So the result I'm expecting should be something like this
id_spectator | other_id_spectators
-------------+--------------------
1| 2,3
Meaning that every time spectator with id 1 went to a show, spectators 2 and 3 did too.

Note based on comments: Wanted to make clear that this answer may be of limited use as it was answered in the context of SQL-Server (tag was present at the time)
There is probably a better way to do it, but you could do it with the 'stuff 'function. The only drawback here is that, since your ids are ints, placing a comma between values will involve a work around (would need to be a string). Below is the method I can think of using a work around.
SELECT [id_spectator], [id_show]
, STUFF((SELECT ',' + CAST(A.[id_spectator] as NVARCHAR(10))
FROM reservations A
Where A.[id_show]=B.[id_show] AND a.[id_spectator] != b.[id_spectator] FOR XML PATH('')),1,1,'') As [other_id_spectators]
From reservations B
Group By [id_spectator], [id_show]
This will show you all other spectators that attended the same shows.

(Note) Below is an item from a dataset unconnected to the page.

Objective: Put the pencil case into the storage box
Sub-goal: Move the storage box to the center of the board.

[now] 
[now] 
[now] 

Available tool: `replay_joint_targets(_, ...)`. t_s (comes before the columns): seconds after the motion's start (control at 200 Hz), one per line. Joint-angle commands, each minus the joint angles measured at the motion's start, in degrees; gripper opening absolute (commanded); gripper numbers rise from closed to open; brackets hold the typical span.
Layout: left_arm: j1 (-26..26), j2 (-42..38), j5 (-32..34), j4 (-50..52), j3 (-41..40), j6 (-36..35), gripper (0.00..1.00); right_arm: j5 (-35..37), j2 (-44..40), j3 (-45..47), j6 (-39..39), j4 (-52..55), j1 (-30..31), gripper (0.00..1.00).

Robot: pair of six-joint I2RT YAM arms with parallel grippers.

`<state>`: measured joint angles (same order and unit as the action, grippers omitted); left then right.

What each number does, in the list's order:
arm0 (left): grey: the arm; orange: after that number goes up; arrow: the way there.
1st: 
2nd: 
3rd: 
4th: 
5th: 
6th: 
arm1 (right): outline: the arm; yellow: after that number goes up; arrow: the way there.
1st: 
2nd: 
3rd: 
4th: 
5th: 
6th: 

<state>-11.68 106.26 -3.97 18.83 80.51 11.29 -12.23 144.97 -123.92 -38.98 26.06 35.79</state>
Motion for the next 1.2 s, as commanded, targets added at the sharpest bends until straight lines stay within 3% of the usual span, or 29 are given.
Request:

Meaning that every time spectator with id 1 went to a show, spectators 2 and 3 did too.
In other words, you want a list of ...
all spectators that have seen all the shows that a given spectator has seen (and possibly more than the given one)
This is a special case of relational division. We have assembled an arsenal of basic techniques here:
How to filter SQL results in a has-many-through relation
It is special because the list of shows each spectator has to have attended is dynamically determined by the given prime spectator.
Assuming that (d_spectator, id_show) is unique in reservations, which has not been clarified.
A UNIQUE constraint on those two columns (in that order) also provides the most important index.
For best performance in query 2 and 3 below also create an index with leading id_show.
1. Brute force
The primitive approach would be to form a sorted array of shows the given user has seen and compare the same array of others:
SELECT 1 AS id_spectator, array_agg(sub.id_spectator) AS id_other_spectators
FROM (
SELECT id_spectator
FROM reservations r
WHERE id_spectator <> 1
GROUP BY 1
HAVING array_agg(id_show ORDER BY id_show)
#> (SELECT array_agg(id_show ORDER BY id_show)
FROM reservations
WHERE id_spectator = 1)
) sub;
But this is potentially very expensive for big tables. The whole table hast to be processes, and in a rather expensive way, too.
2. Smarter
Use a CTE to determine relevant shows, then only consider those
WITH shows AS ( -- all shows of id 1; 1 row per show
SELECT id_spectator, id_show
FROM reservations
WHERE id_spectator = 1 -- your prime spectator here
)
SELECT sub.id_spectator, array_agg(sub.other) AS id_other_spectators
FROM (
SELECT s.id_spectator, r.id_spectator AS other
FROM shows s
JOIN reservations r USING (id_show)
WHERE r.id_spectator <> s.id_spectator
GROUP BY 1,2
HAVING count(*) = (SELECT count(*) FROM shows)
) sub
GROUP BY 1;
#> is the "contains2 operator for arrays - so we get all spectators that have at least seen the same shows.
Faster than 1. because only relevant shows are considered.
3. Real smart
To also exclude spectators that are not going to qualify early from the query, use a recursive CTE:
WITH RECURSIVE shows AS ( -- produces exactly 1 row
SELECT id_spectator, array_agg(id_show) AS shows, count(*) AS ct
FROM reservations
WHERE id_spectator = 1 -- your prime spectator here
GROUP BY 1
)
, cte AS (
SELECT r.id_spectator, 1 AS idx
FROM shows s
JOIN reservations r ON r.id_show = s.shows[1]
WHERE r.id_spectator <> s.id_spectator
UNION ALL
SELECT r.id_spectator, idx + 1
FROM cte c
JOIN reservations r USING (id_spectator)
JOIN shows s ON s.shows[c.idx + 1] = r.id_show
)
SELECT s.id_spectator, array_agg(c.id_spectator) AS id_other_spectators
FROM shows s
JOIN cte c ON c.idx = s.ct -- has an entry for every show
GROUP BY 1;
Note that the first CTE is non-recursive. Only the second part is recursive (iterative really).
This should be fastest for small selections from big tables. Row that don't qualify are excluded early. the two indices I mentioned are essential.
SQL Fiddle demonstrating all three.

It sounds like you have one half of the total question--determining which id_shows a particular id_spectator attended.
What you want to ask yourself is how you can determine which id_spectators attended an id_show, given an id_show. Once you have that, combine the two answers to get the full result.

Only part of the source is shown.